Teks dan Foto Luh De Suriyani
Kiriman satu buah greeting books menjadi salam pembuka dari siswa Mont Hall 3, Bronx, New York untuk sekitar 200 anak-anak di Sanggar Anak Tangguh, Sukawati, Gianyar.
Belasan lembar surat perkenalan yang dijilid menjadi buku raksasa itu sangat menarik. Anak-anak Mont Hall memperkenalkan dirinya dengan gaya masing-masing, misalnya melalui hobi dan keluarga mereka. Anak-anak sekolah usia10-12 tahun ini menempelkan gambar, foto, dan ilustrasi dengan seni kolase.
“Helo Indonesia,” tulis mereka di halaman pertama. Dilanjutkan dengan perkenalan diri dan situasi sekolah mereka di Bronx.
Kemudian, secara berantai masing-masing siswa menulis surat yang kemudian discan dan dikirim by email.
Aldeen, siswa 11 tahun di Mont Hall 3, mencoba menggambarkan diri dan Bronx secara umum. “Mont Hall 3 at 450 St Paul’s Place. I am 11 years old but i am verry tall,” tulisnya.
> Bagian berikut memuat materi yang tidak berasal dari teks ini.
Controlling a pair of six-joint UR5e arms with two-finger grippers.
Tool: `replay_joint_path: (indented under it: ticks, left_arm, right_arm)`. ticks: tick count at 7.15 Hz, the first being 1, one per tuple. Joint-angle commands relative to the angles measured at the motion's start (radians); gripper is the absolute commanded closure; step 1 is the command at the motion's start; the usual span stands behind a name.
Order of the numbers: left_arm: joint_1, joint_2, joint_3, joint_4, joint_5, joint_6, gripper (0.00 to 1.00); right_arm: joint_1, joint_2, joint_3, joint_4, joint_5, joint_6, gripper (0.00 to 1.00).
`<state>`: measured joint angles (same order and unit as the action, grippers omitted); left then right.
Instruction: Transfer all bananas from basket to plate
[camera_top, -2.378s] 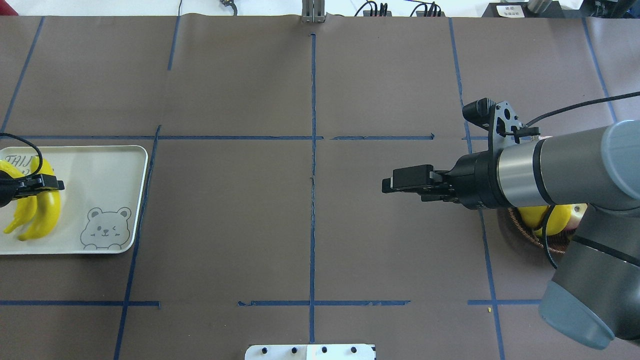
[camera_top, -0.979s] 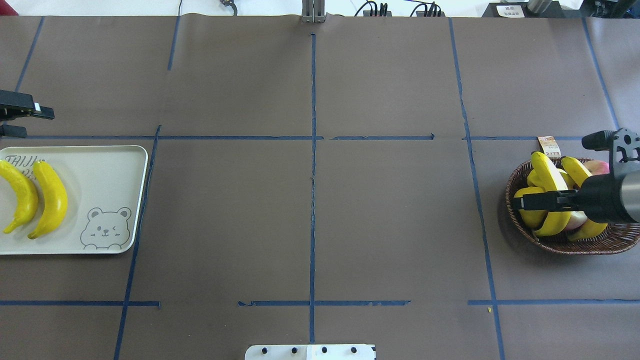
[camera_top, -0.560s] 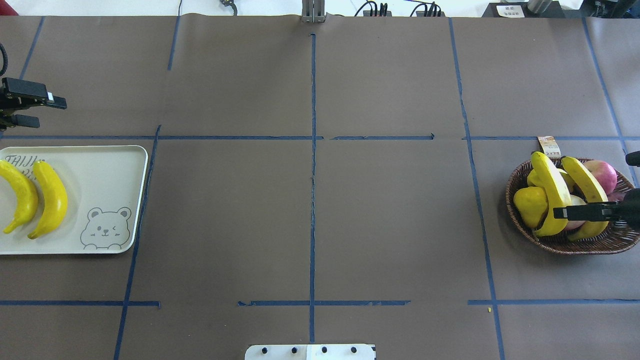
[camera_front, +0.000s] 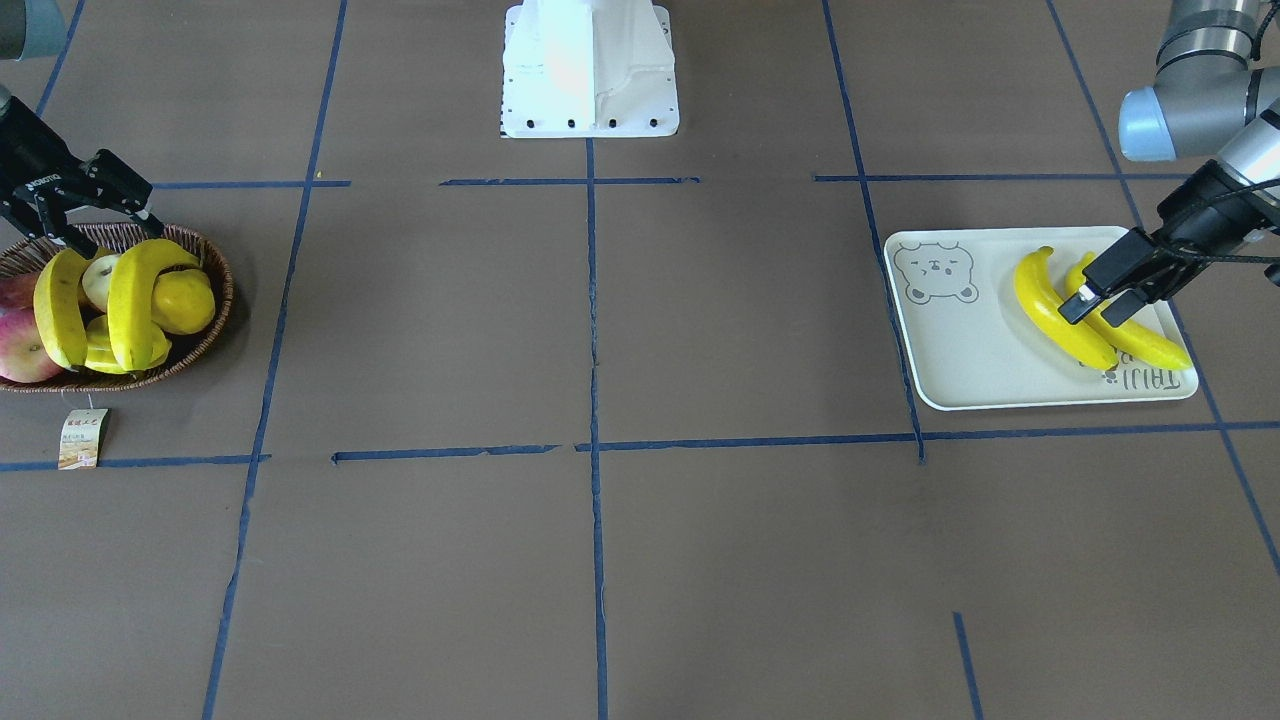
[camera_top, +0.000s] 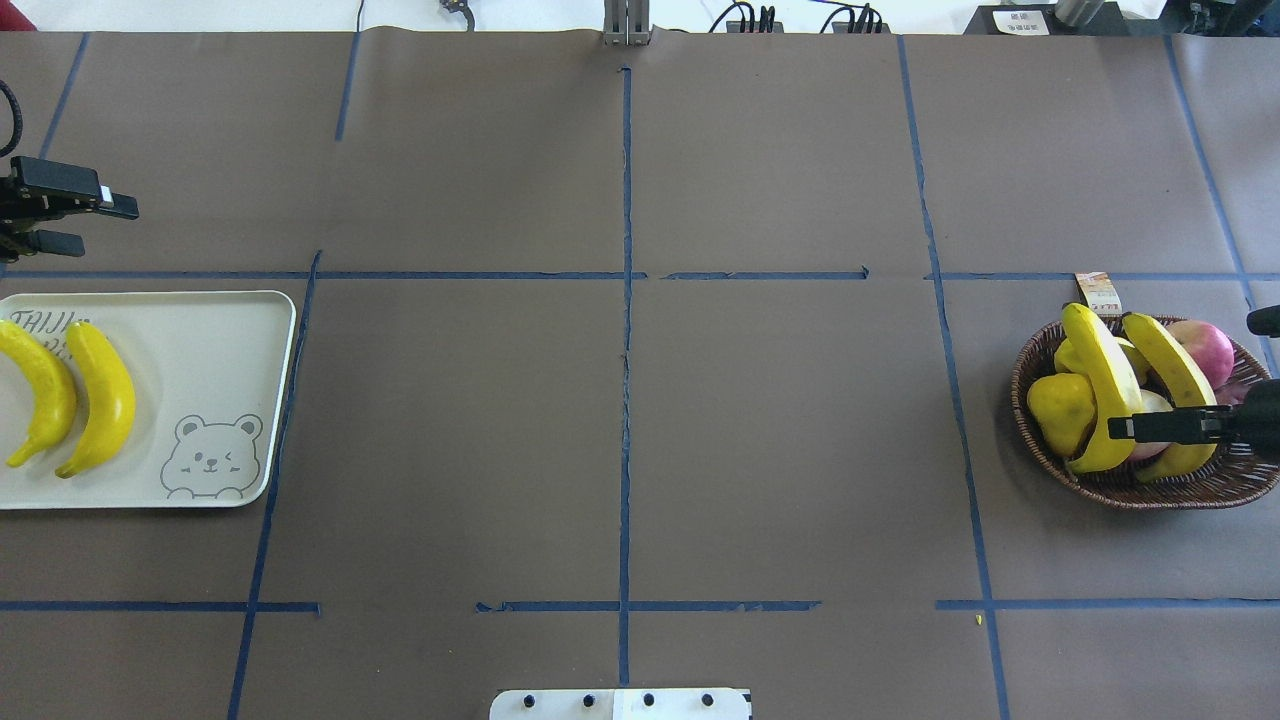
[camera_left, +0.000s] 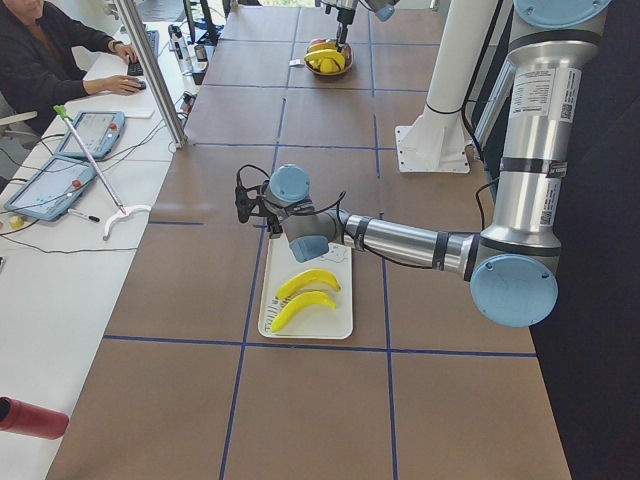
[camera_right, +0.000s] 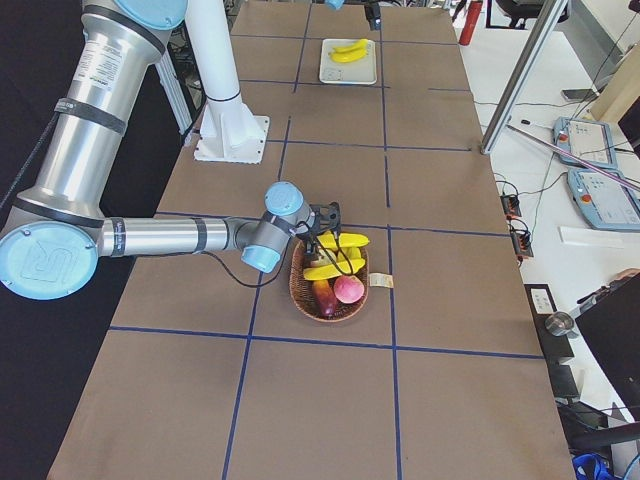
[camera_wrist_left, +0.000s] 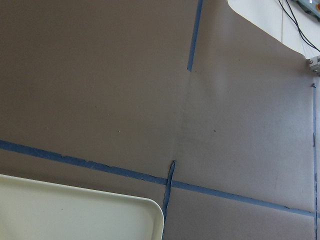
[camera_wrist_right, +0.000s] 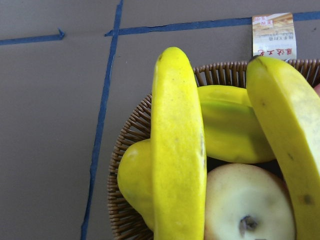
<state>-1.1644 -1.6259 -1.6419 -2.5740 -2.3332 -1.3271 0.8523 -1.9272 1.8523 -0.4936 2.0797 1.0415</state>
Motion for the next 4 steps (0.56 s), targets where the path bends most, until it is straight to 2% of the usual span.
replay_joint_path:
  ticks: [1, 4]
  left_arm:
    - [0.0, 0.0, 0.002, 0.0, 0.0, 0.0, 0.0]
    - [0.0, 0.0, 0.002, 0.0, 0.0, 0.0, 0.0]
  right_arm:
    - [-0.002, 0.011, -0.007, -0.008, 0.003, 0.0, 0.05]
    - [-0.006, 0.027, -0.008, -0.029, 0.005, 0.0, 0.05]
“A like to sing, dance, and play soccer. I Go to school for six hours, 8.00-3.00 pm, how long do you go to school?”
“In New York, they have tall buildings, staves, and lots and lots of people. I dont really like living in New York but I have to. Sometime i feel like to running away. I dont really like going to school but I still manage to go. Do you like to go to school?” Aldeen asked.
Dialog multikultur juga coba digerakkan dengan memotivasi anak-anak menceritakan latar belakang keluarga mereka. Seperti diceritakan Debby Silva. “My family is from Dominican Republic, and I come from New York. As you can see I come from two culture and religion. Its fun to be from two cultures because you get twice the fun and activities,” said Debby, an 11 years old girls.
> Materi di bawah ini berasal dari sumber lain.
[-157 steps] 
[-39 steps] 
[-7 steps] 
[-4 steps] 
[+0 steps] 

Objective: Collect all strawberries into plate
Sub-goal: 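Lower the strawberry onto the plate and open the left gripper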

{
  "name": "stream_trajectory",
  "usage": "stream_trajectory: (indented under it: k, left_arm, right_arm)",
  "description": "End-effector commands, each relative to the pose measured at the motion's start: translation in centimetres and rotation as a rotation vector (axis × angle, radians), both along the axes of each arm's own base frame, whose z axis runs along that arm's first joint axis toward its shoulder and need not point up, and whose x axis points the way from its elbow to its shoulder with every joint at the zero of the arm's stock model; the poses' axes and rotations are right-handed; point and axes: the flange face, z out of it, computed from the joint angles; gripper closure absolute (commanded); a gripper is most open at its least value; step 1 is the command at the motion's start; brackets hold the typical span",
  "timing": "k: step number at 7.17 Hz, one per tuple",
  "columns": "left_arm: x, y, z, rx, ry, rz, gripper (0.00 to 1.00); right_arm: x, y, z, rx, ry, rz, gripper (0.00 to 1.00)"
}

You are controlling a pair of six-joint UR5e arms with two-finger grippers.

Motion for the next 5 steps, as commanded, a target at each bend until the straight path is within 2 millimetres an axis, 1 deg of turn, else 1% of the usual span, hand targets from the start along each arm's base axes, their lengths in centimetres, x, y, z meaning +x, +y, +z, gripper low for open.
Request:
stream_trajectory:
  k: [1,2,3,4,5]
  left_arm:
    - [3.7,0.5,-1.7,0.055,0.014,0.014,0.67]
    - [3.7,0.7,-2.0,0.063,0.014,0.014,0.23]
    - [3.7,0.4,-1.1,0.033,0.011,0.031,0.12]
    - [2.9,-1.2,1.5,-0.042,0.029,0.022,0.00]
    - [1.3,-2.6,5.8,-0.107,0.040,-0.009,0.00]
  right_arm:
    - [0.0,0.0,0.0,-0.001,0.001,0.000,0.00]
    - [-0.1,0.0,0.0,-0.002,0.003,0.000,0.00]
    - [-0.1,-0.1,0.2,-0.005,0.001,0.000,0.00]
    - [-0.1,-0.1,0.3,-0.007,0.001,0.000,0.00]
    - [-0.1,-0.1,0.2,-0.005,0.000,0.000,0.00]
Ni Kadek Primantari membalas surat-surat itu dengan menceritakan soal tempat tinggal di daerah bengkel kerajinan seni di Bali. Lalu makanan kesukaannya di Bali seperti Lawar (seperti sayur cincang dicampur daging atau darah ayam), dan Be tutu (ayam kukus dengan bumbu pedas). “How your favorite food in Bronx? I hope you come to Bali,” tulis Primantari.
“Selain surat, saya akan berusaha mengirim email, karena sekarang saya baru belajar membuat email,” ujar Primantari ketika sedang belajar komputer dan internet.
Primantari mengaku tak menyangka bisa punya teman dari Amerika, walau hanya lewat korespondensi. “Ini pengalaman pertama saya mengirim surat, sekalian belajar Bahasa Inggris,” ujarnya.
I Komang Adiartha, pembimbing Sanggar Anak Tangguh mengaku program korespondensi ini membuat motivasi belajar dan berkomunikasi anak-anak di desa ini meningkat pesat. Program ini menjadi salah satu yang disenangi saat liburan sekolah.
“Penyampaian gagasan dan berpendapat tak dilatih di sekolah. Jika menulis surat mereka jadi terbiasa menumpahkan isi hatinya dan penilaian terhadap kondisi lingkungan, seperti rumah dan sekolah,” tambah Adiartha.
Komunikasi dengan anak-anak Mont Hall, Bronx difasilitasi oleh Maryani, seorang guru disana. Ia seorang warga negara Amerika yang bapaknya seorang Indonesia. [b]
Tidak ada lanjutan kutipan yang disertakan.